### WHAT YOU WILL DO
Copy each line below holding "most".

### SUPPLIED DATA

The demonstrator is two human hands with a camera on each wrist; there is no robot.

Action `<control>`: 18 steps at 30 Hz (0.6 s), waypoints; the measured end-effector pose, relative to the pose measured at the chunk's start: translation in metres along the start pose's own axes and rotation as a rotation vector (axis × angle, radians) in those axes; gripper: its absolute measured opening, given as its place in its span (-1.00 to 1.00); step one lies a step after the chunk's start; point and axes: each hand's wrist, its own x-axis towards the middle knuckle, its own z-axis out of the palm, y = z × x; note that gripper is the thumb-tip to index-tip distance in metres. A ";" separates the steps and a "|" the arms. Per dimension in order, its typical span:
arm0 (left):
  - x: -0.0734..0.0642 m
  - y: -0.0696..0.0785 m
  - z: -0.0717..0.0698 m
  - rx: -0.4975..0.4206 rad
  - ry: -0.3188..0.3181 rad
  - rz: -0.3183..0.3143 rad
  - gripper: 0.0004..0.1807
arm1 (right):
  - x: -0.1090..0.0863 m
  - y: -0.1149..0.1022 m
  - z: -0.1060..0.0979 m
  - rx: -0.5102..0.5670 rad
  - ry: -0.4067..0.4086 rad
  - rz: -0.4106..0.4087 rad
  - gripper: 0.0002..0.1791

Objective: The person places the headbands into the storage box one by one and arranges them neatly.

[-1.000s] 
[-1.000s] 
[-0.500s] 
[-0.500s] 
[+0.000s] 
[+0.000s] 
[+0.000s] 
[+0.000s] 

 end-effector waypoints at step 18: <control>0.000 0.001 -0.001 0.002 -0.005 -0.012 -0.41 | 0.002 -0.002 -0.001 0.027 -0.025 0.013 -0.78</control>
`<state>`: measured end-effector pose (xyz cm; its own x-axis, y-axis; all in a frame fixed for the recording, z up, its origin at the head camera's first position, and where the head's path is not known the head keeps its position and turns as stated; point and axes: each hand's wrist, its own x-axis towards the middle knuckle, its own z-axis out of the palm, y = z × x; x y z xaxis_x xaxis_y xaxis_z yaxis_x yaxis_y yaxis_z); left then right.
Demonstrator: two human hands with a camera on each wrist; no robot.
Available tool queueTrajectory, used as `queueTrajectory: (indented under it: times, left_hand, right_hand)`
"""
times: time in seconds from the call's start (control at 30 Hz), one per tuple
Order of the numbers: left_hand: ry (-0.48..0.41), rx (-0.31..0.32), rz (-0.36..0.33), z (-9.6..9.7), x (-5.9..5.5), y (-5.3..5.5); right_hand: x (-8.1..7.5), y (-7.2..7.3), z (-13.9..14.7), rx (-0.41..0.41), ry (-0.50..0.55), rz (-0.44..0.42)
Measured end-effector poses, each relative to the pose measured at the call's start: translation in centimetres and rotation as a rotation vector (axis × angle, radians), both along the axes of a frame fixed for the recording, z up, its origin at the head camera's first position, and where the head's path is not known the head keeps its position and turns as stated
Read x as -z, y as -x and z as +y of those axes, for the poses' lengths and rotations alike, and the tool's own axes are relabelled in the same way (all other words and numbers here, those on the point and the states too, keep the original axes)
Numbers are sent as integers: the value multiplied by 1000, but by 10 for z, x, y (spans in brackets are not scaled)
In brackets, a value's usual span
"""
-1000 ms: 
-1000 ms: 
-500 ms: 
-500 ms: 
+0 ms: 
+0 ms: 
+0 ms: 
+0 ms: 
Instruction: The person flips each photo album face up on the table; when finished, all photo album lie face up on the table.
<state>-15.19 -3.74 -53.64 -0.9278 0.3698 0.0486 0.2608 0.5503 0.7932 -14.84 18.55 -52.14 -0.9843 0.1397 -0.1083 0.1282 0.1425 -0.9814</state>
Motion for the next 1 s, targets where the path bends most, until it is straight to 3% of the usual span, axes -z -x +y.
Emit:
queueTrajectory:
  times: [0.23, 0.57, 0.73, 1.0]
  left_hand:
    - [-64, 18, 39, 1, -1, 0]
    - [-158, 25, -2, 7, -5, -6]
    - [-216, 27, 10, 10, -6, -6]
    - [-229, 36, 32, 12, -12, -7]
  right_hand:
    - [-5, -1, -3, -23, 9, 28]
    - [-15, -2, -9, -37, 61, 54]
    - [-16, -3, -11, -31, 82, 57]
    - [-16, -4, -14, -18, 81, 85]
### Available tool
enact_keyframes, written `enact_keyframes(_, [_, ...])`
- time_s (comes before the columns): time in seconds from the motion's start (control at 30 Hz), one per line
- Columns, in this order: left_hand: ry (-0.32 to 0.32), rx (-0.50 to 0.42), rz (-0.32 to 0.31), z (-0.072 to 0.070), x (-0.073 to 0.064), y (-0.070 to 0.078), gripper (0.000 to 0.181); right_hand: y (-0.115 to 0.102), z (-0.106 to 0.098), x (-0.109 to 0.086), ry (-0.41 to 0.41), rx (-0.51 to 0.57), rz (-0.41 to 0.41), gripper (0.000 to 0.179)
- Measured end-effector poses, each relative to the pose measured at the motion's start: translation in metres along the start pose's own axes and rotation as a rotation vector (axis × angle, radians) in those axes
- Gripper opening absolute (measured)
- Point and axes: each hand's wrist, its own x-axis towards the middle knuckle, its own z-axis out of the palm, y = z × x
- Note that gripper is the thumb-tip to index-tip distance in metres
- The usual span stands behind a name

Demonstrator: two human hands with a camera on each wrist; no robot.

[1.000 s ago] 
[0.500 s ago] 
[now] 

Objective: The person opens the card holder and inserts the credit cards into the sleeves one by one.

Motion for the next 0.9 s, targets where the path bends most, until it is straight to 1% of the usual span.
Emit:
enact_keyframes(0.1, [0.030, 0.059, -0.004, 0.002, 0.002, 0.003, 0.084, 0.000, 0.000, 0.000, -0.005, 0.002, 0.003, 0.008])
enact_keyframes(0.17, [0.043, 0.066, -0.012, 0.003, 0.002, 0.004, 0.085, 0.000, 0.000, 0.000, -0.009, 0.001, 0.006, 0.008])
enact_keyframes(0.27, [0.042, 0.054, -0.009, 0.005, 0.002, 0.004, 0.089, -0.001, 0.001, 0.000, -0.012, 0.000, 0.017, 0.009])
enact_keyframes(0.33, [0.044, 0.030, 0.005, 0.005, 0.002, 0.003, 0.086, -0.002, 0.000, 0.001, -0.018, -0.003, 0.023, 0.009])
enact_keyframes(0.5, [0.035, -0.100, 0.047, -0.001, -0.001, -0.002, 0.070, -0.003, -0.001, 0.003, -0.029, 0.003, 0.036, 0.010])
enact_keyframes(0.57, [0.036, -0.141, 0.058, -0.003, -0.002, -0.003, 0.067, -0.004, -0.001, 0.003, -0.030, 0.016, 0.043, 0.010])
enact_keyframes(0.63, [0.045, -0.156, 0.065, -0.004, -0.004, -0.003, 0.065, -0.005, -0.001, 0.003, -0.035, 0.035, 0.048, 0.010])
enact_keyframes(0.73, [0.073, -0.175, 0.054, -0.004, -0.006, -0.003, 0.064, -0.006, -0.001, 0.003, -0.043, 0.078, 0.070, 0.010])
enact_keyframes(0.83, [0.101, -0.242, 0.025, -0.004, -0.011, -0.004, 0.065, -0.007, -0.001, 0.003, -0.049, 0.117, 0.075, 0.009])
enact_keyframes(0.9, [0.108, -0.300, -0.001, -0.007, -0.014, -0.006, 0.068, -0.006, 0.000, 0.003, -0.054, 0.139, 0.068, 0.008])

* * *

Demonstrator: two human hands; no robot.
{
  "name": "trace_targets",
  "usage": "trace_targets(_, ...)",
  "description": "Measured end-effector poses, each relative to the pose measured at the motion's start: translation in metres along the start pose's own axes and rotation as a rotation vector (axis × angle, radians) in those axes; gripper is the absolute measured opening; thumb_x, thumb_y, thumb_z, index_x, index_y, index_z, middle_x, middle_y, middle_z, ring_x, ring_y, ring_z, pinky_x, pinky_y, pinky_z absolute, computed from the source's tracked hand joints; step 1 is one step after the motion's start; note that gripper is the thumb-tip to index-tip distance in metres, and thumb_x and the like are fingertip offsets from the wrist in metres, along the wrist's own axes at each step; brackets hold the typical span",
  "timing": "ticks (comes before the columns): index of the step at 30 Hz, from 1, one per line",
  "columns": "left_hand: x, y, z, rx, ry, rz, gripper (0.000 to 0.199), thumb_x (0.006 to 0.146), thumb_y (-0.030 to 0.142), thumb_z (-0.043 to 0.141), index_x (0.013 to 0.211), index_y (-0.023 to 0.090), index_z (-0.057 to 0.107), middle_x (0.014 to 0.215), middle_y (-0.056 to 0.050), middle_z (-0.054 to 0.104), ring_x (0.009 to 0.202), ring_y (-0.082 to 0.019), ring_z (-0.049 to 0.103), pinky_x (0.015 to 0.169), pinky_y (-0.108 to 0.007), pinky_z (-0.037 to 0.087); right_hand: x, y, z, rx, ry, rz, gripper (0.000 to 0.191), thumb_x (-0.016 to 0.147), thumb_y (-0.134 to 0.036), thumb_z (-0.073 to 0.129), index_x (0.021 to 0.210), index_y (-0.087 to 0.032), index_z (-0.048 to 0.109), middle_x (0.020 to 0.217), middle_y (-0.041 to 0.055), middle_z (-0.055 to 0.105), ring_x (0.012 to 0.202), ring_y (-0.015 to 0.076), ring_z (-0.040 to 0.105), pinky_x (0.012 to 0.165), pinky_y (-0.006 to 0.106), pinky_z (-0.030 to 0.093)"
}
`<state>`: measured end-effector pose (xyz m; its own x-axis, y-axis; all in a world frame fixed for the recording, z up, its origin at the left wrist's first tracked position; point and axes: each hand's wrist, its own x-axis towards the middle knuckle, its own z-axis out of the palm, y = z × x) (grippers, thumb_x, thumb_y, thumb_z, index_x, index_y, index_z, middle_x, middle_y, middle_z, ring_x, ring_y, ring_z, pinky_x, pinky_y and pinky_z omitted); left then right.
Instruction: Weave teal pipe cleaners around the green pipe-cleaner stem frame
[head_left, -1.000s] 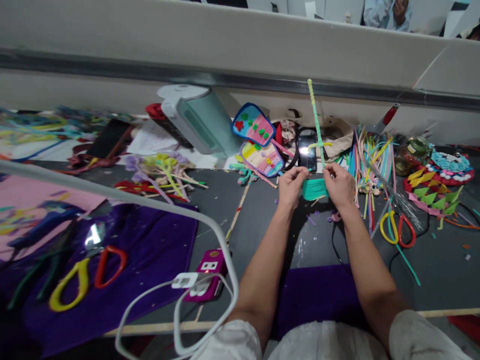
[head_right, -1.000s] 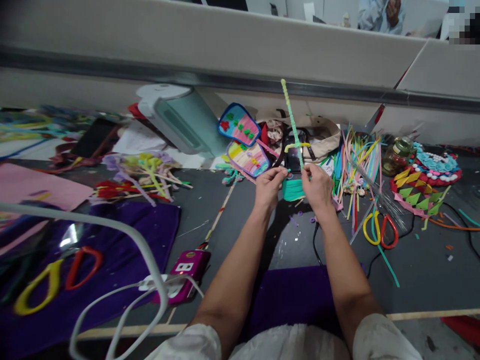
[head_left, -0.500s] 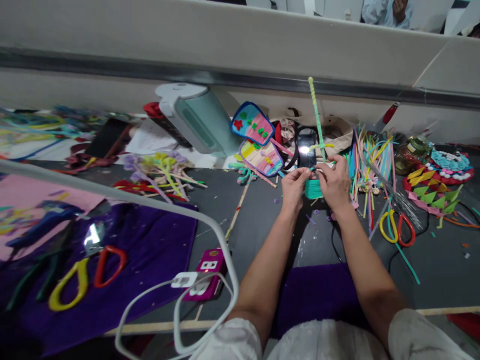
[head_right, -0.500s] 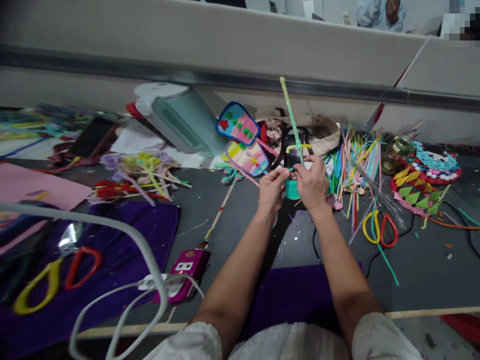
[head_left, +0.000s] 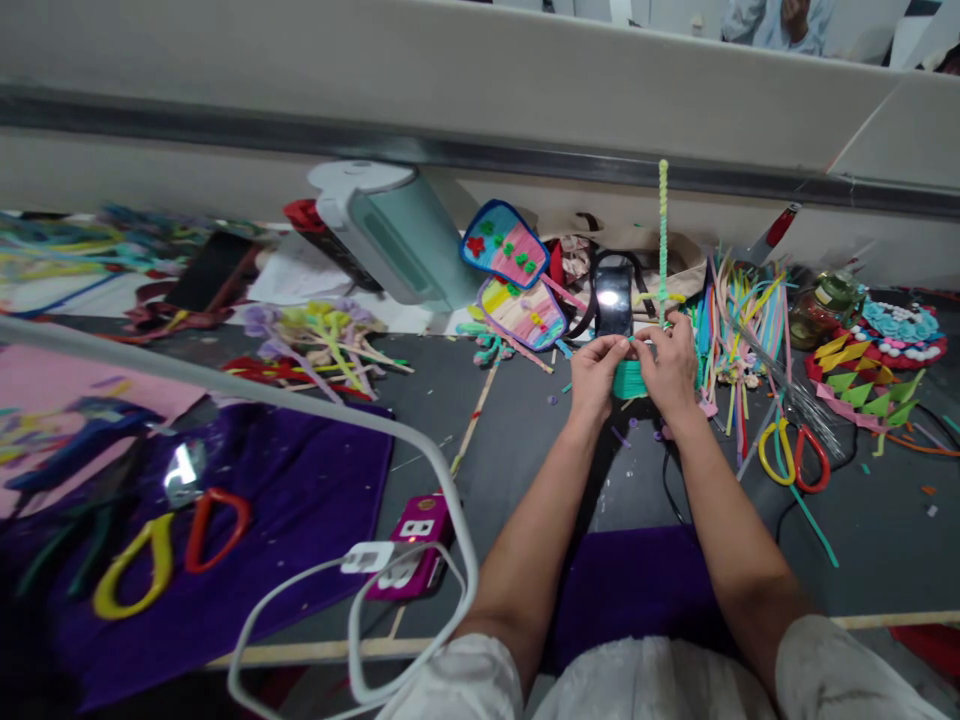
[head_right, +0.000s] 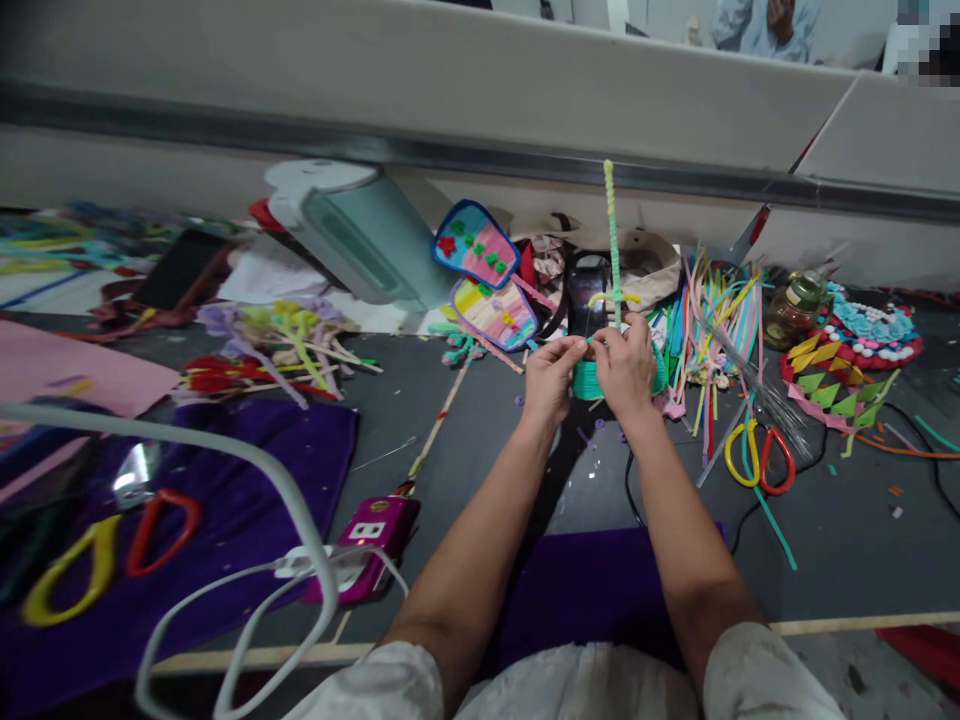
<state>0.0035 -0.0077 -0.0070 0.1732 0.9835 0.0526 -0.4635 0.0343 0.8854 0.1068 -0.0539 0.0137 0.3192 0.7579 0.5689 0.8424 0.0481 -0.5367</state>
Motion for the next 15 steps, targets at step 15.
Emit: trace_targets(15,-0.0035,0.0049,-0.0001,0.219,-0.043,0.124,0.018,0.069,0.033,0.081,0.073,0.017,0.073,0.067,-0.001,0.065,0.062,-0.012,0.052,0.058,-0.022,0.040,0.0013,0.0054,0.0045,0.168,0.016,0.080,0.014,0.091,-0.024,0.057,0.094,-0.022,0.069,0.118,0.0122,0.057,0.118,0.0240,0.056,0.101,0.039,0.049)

### EXERCISE SOLUTION
Motion for the next 1 s, targets where the path bends most, until it is straight to 3% of the usual span, axes -z -x +y.
Motion for the next 0.9 s, targets where the path bends most, until it is straight to 1% of the usual span.

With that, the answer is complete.